公務員のイメージが大きく変わる1冊【書評】ローマ法王に米を食べさせた男

ローマ法王に米を食べさせた男 過疎の村を救ったスーパー公務員は何をしたか? posted with ヨメレバ 高野 誠鮮 […]

最終更新日:2012年8月20日

ここ2~3週間、何年ぶりだろってくらいな勢いでいっぱい本を読みまくっております。

で、その中で格別に面白かったのがこの「ローマ法王に米を食べさせた男」

idea x ideaでも今のところ今年のベスト本と紹介されてる本であります。
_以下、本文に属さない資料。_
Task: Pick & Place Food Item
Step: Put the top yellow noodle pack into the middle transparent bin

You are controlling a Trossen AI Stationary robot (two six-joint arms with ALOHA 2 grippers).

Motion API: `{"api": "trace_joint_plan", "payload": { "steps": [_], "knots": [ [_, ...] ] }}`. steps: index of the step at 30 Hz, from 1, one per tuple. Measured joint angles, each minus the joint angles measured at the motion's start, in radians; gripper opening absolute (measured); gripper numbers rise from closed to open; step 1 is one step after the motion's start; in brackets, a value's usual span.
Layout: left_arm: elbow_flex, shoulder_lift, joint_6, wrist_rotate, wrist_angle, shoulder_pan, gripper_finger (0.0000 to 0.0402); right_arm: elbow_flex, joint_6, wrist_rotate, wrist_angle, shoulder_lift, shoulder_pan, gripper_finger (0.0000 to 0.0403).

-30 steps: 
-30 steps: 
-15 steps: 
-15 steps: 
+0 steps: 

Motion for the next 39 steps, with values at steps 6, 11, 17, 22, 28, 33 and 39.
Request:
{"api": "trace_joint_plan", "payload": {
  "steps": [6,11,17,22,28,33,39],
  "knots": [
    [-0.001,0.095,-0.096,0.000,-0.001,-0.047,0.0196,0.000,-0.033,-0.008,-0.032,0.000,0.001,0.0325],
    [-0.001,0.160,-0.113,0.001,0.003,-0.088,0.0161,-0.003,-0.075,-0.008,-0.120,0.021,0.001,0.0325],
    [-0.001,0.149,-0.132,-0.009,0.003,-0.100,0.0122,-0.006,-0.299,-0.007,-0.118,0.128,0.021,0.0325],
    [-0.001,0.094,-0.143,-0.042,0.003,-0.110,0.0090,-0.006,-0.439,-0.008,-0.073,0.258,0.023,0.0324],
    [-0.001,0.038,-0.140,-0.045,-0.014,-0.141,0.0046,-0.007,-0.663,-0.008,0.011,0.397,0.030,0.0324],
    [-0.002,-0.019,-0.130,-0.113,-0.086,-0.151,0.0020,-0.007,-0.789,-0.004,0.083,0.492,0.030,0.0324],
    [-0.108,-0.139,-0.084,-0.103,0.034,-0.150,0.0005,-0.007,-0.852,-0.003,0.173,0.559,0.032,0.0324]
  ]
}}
(ていうかそれ読んで買った)

ローマ法王に米を食べさせた公務員

会議はやらない。
企画書は作らない。
上司には事後報告。
反対意見は、知恵を使って丸め込む。
本当に「役に立つ」のが「役人」です。

なんといっても面白いのが、この本の主役が「公務員」であるということ。

そして、公務員のノンフィクションストーリーであると言うこと。

最近の世の中では「なりたい職業」の上位に入る人気職であるとは言え、凄い公務員をテーマにした本て、まず見たことがない。

過疎の村を救う

で、この「凄い公務員」の高野さんがなにをしたかっていうと、過疎の村を救った。

65歳以上の住民が半数を超える、限界集落と呼ばれる、田舎の村を盛り上げて、世間が注目する村に仕立て上げ、村を「救った」

タイトルにもあるように、その村(神子原地区)の米を「神の子の米」ってことでローマ法王に食べてもらって、世界的にも名の通るブランド米にしてしまったり(もちろん米はもの凄く美味しいらしい)、それだけでなく米袋のデザインを超有名書道家に無料でお願いしてしまったり。
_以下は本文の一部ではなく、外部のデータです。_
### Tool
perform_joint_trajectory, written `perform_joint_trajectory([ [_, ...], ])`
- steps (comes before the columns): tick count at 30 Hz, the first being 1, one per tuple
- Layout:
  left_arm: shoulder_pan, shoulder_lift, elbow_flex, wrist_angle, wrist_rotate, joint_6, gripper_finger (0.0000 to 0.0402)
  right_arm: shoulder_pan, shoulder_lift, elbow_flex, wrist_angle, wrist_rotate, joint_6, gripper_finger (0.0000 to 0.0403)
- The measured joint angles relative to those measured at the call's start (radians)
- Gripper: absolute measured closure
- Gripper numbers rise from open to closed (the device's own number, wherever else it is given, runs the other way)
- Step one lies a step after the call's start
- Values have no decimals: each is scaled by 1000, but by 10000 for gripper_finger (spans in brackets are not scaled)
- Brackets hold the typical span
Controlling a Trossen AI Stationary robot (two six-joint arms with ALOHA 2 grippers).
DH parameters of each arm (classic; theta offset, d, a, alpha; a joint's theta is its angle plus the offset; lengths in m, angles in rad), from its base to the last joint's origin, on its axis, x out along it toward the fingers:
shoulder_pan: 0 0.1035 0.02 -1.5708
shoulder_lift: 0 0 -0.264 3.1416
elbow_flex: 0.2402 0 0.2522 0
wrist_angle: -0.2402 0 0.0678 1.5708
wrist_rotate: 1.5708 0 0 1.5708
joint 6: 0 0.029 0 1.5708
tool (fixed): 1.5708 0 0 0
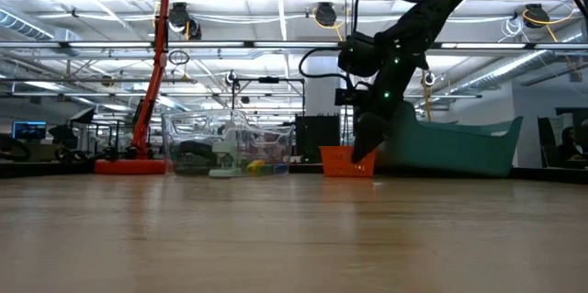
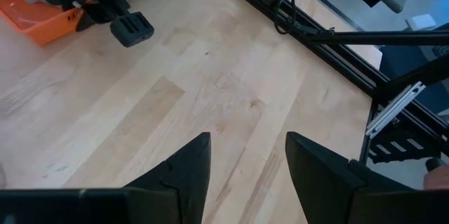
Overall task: Pick and place Stapler, Stapler remover, tape
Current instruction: Adjust the bins
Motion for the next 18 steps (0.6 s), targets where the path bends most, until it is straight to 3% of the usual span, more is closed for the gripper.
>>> perform_joint_trajectory([
  [9,0,0,0,-1,0,21,215,95,-92,0,103,163,-1,254],
  [18,0,0,0,-1,1,41,215,127,-234,10,113,156,99,245],
])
他にも米を上手にブランド化するために、記者会見だったりプレスリリースだったり、さらにはデパートとの取引までもの凄く賢く、農家の不利にならないようにまとめてしまったりと、アイデアもさることながら行動力までとにかく凄まじい。

もちろんこの人がやったことは「コメのブランド化」だけではなく、村に人を呼ぶという過疎化した村には非常に重要なことも、これまた凄い行動力でいろーんなことをやりまくっている。

ただ不用意に田舎暮らししたい人を村に呼ぶなんて事はせず、住民自身に新しい住民の面接をさせて「合否」を決定したり、烏帽子親制度なんてことを考え出して、女子大生を村人の「養子」扱いにすることで、いろいろとメンドクサイ法律を乗り越えた企画を通してしまったり。

まぁとにかく最初っから最後まで、1冊を通してずーっと高野さんがやってきたことがこれでもかと書かれまくってる。

会議しないし稟議しない

アイデアももちろん十分凄いんだけど、それよりもとにかく凄いのが行動力。

会議もやらないし稟議も通さない。だから金もいらない。「いままでずっと取り組んできたけど何も成果がなかった」人達の意見を聞かずにどんどん物事を進めていくのは、もはや読んでて痛快。

なんだか最近は「人」にフォーカスを当てたような本が気に入って、そういうのいっぱい読んでるんだけど、その中でも凄く印象に残ったのがこの高野さんだった。

そう言えば、「iPhoneの町」大垣を作った公務員、岐阜県の中島さんという方に以前お目にかかったんだけど、この人もまたおもしろい話がすんごいいっぱい。

大垣がわりと近所、ってのもあるけど、この人の本も読んでみたいなー、なんてことを思ったりもしたのでありました。